»»

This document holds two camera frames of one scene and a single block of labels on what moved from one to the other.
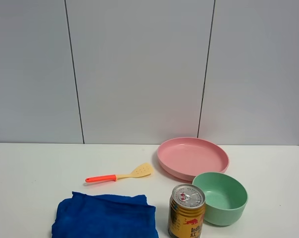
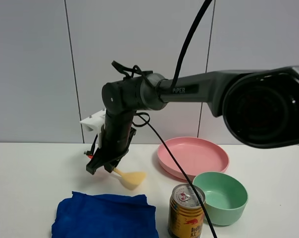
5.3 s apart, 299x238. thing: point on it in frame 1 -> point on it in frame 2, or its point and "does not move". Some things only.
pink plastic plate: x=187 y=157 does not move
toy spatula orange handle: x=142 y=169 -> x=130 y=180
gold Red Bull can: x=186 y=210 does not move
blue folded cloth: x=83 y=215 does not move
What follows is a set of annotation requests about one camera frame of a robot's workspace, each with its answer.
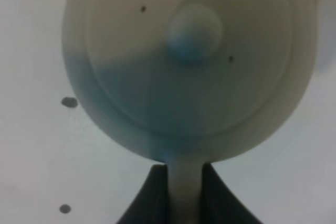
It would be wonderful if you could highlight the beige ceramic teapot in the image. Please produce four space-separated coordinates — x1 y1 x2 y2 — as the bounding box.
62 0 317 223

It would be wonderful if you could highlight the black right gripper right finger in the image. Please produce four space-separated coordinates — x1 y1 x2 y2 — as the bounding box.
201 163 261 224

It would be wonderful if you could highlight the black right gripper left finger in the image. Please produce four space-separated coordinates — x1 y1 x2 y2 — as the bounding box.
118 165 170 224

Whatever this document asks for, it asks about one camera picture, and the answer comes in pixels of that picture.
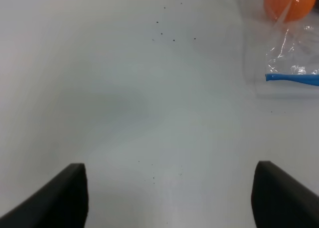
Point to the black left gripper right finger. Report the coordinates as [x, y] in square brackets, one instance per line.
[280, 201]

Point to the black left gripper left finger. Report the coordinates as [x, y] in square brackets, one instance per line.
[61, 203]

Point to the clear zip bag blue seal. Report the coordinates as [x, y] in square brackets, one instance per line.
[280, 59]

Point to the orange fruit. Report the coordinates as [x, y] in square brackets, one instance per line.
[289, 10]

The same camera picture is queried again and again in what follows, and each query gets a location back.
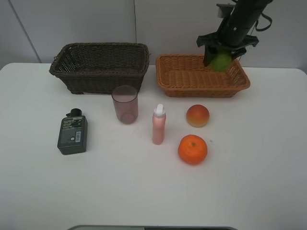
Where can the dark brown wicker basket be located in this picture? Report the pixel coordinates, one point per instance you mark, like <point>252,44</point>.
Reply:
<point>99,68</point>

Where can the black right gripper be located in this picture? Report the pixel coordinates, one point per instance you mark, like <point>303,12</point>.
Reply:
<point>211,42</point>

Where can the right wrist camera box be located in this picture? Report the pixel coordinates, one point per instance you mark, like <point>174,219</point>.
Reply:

««
»»

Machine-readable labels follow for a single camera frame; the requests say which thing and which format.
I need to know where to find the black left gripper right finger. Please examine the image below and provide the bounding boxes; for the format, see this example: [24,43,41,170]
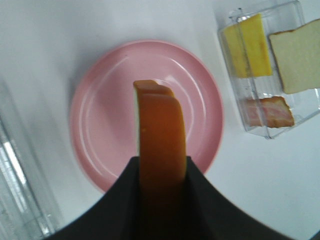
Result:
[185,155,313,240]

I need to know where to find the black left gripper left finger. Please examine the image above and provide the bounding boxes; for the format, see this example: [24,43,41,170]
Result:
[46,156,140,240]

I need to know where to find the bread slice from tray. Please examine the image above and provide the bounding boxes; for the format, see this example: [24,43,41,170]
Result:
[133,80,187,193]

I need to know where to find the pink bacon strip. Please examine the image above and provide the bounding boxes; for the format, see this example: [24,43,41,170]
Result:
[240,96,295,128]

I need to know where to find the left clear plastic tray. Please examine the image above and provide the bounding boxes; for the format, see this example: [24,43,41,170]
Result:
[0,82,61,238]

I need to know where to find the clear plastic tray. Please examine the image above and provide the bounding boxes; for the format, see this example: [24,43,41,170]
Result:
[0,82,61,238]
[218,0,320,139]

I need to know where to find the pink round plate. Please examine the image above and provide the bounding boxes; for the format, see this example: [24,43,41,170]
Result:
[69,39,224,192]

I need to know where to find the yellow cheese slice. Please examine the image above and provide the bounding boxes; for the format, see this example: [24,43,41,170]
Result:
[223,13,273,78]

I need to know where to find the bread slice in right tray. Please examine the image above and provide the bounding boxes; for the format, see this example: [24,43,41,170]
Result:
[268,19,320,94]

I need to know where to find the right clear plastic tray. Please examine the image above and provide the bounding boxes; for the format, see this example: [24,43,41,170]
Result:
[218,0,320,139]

««

_WHAT THE TASK ASKS_
Of the entries above, repeat exactly the lines between the line with "5.3 s apart, 299x238." and the line with "blue folded cloth: x=83 y=215 does not move", inclusive, and no others.

_SOLUTION TO THIS TASK_
5.3 s apart, 299x238. thing: point on it in frame 1 -> point on it in frame 2, or its point and "does not move". Some things only.
pink plastic plate: x=187 y=157 does not move
toy spatula orange handle: x=142 y=169 -> x=130 y=180
gold Red Bull can: x=186 y=210 does not move
blue folded cloth: x=83 y=215 does not move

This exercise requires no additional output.